(What to do): Nothing but text lines should be duplicated: start with the first line of the listing below and stop after the line holding "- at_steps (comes", omitting pictures.

(Source data):
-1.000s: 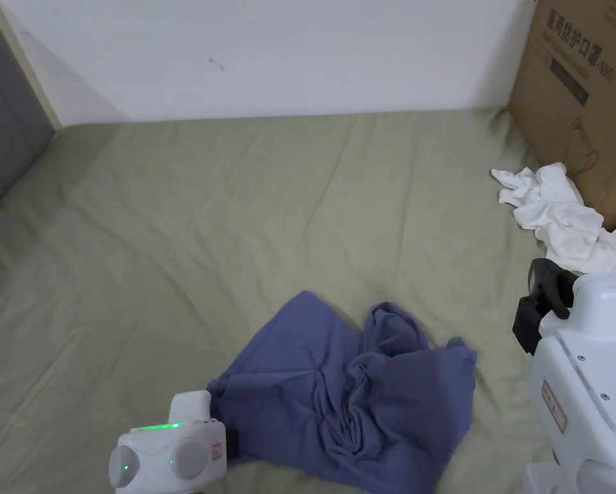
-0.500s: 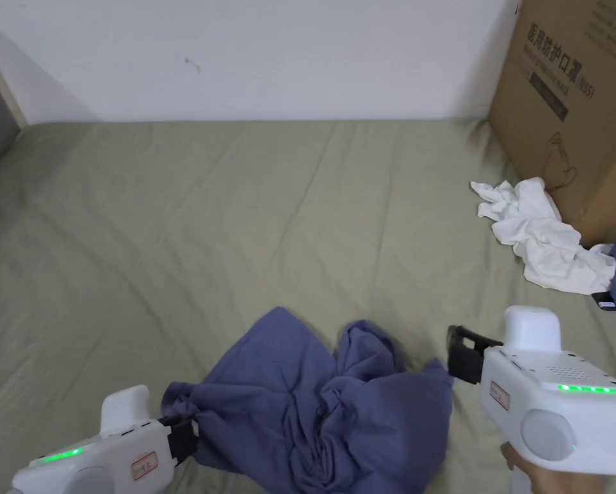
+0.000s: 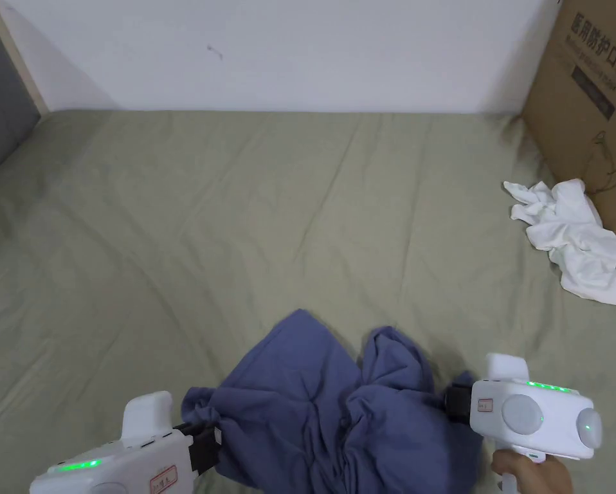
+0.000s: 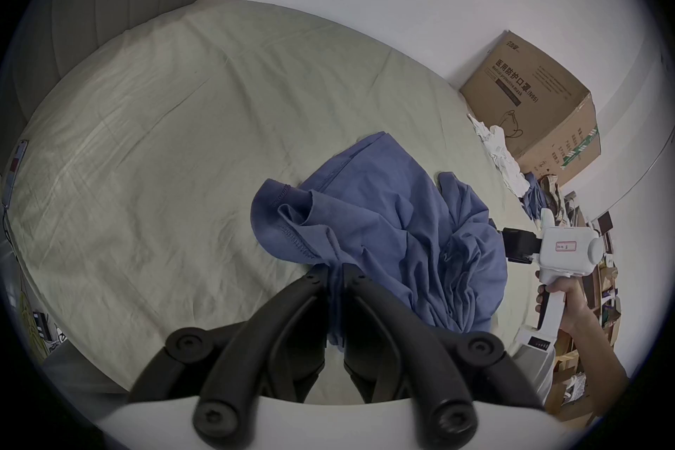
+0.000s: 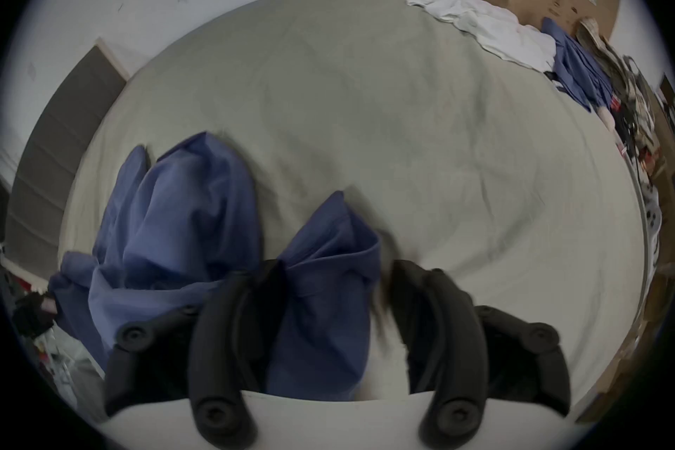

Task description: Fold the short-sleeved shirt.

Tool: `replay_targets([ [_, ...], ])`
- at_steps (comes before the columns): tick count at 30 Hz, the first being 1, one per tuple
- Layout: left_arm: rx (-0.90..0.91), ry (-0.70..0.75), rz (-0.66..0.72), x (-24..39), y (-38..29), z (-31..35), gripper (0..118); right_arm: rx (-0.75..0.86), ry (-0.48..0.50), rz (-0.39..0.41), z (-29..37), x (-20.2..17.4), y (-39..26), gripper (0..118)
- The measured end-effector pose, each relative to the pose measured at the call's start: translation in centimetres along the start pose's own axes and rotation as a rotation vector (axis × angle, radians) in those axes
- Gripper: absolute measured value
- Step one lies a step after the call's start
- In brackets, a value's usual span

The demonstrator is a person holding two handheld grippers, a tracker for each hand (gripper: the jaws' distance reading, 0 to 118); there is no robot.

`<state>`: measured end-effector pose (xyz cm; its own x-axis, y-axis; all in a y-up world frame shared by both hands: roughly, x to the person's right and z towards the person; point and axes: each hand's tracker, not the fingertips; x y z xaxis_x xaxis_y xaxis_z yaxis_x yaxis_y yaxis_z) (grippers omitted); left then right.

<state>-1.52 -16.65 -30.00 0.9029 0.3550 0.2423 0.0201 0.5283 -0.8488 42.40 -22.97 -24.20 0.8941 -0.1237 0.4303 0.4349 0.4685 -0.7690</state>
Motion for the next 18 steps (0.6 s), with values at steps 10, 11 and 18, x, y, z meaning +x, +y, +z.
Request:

(Task output):
-1.000s: 
-0.500s: 
+0.000s: 
+0.000s: 
+0.000s: 

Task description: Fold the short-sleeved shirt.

Tool: `replay_targets([ [_, ...], ])`
- at_steps (comes before the columns): tick count at 30 Hz, the first being 1, one per tuple

This exercise requires no additional answer.